* EXERCISE
Where the data below contains pictures, omit them; output the rest word for word.

* DATA
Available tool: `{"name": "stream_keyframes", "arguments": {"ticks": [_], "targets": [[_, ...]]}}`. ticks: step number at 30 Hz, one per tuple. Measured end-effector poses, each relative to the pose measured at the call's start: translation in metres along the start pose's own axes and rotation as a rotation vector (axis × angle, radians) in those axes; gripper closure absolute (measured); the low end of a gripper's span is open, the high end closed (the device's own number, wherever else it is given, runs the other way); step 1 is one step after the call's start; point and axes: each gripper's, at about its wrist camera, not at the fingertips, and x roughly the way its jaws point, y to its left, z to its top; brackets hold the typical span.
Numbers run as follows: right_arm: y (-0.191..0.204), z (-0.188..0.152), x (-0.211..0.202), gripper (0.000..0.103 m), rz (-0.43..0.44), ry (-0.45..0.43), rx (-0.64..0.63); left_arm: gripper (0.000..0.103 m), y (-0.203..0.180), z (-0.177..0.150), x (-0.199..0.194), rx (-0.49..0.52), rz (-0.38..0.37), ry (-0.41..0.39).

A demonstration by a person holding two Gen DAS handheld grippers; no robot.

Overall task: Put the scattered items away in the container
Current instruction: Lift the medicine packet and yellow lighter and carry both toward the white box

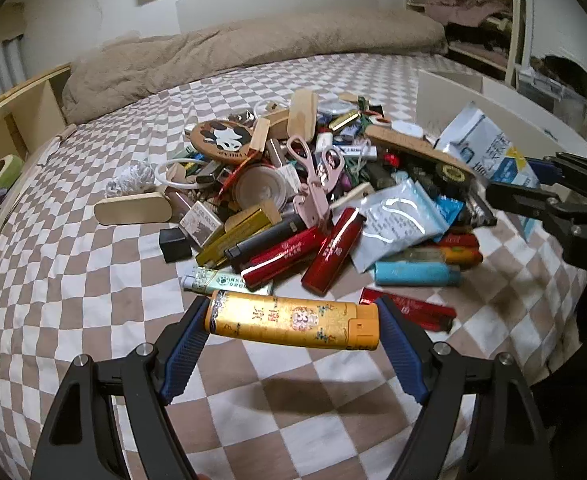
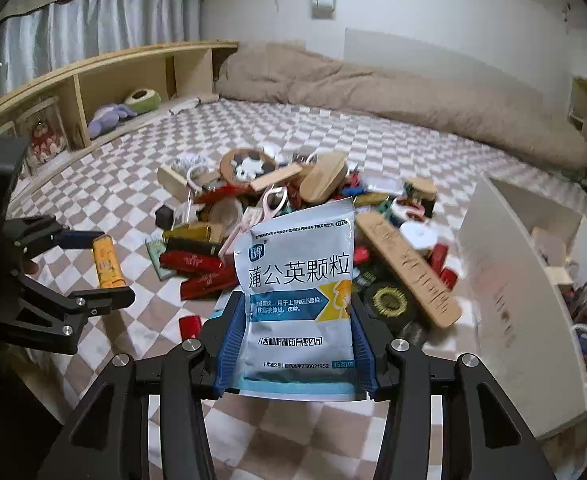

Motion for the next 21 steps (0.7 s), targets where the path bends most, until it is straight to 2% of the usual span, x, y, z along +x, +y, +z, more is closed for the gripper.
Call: {"name": "stream_keyframes", "arguments": {"ticks": [8, 13, 21], "targets": [[-0.015, 0.008, -0.021, 0.054, -0.001, -0.058, 0.0, 0.021, -0.007, 0.007, -0.01, -0.038, 0.019, -0.042], [-0.023, 0.011, -0.032, 0.053, -0.008, -0.083, -0.001, 0.021, -0.012, 0.022, -0.024, -0.011, 0.065, -0.102], [-0.036, 0.022, -0.052, 0.053, -0.03, -0.132, -0.019, 0.021, -0.019, 0.044, -0.041, -0.013, 0.071, -0.162]]}}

* RESPONSE TO THIS EXERCISE
Available tool: `{"name": "stream_keyframes", "arguments": {"ticks": [_], "targets": [[_, ...]]}}`. ticks: step number at 30 Hz, one per tuple. Measured end-effector poses, each relative to the pose measured at the call's start: translation in metres along the start pose's own axes and rotation as a rotation vector (axis × angle, radians) in those axes; gripper closure absolute (measured); the low end of a gripper's span is open, the high end closed (the device's own number, wherever else it is given, runs the other way); step 1 is one step after the call's start; point and axes: each gripper's, at about its wrist camera, not at the fingertips, and x roughly the way its jaws point, y to its left, z to its top; brackets hold the typical span.
Numbers run as follows: right_arm: y (-0.191..0.204), z (-0.188..0.152), x (-0.211..0.202), gripper (0.000..0.103 m), rz (-0.43..0.44), ry (-0.45..0.43), rx (-0.64..0.63); left_arm: gripper (0.000..0.103 m), y (-0.203..0.180), z (-0.177..0.150), x (-0.199..0.194), rx (-0.49..0.52), rz (-0.38..0.37), ry (-0.41..0.39).

A demonstration by a person holding two Gen DAS handheld grippers; no robot.

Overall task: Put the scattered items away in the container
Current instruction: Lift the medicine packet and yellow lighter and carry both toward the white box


Motion for the next 21 steps (0.7 s), targets where the path bends most, until it is straight to 2% of the usual span, x, y, z along +x, +y, +z, more is closed for the gripper.
Call: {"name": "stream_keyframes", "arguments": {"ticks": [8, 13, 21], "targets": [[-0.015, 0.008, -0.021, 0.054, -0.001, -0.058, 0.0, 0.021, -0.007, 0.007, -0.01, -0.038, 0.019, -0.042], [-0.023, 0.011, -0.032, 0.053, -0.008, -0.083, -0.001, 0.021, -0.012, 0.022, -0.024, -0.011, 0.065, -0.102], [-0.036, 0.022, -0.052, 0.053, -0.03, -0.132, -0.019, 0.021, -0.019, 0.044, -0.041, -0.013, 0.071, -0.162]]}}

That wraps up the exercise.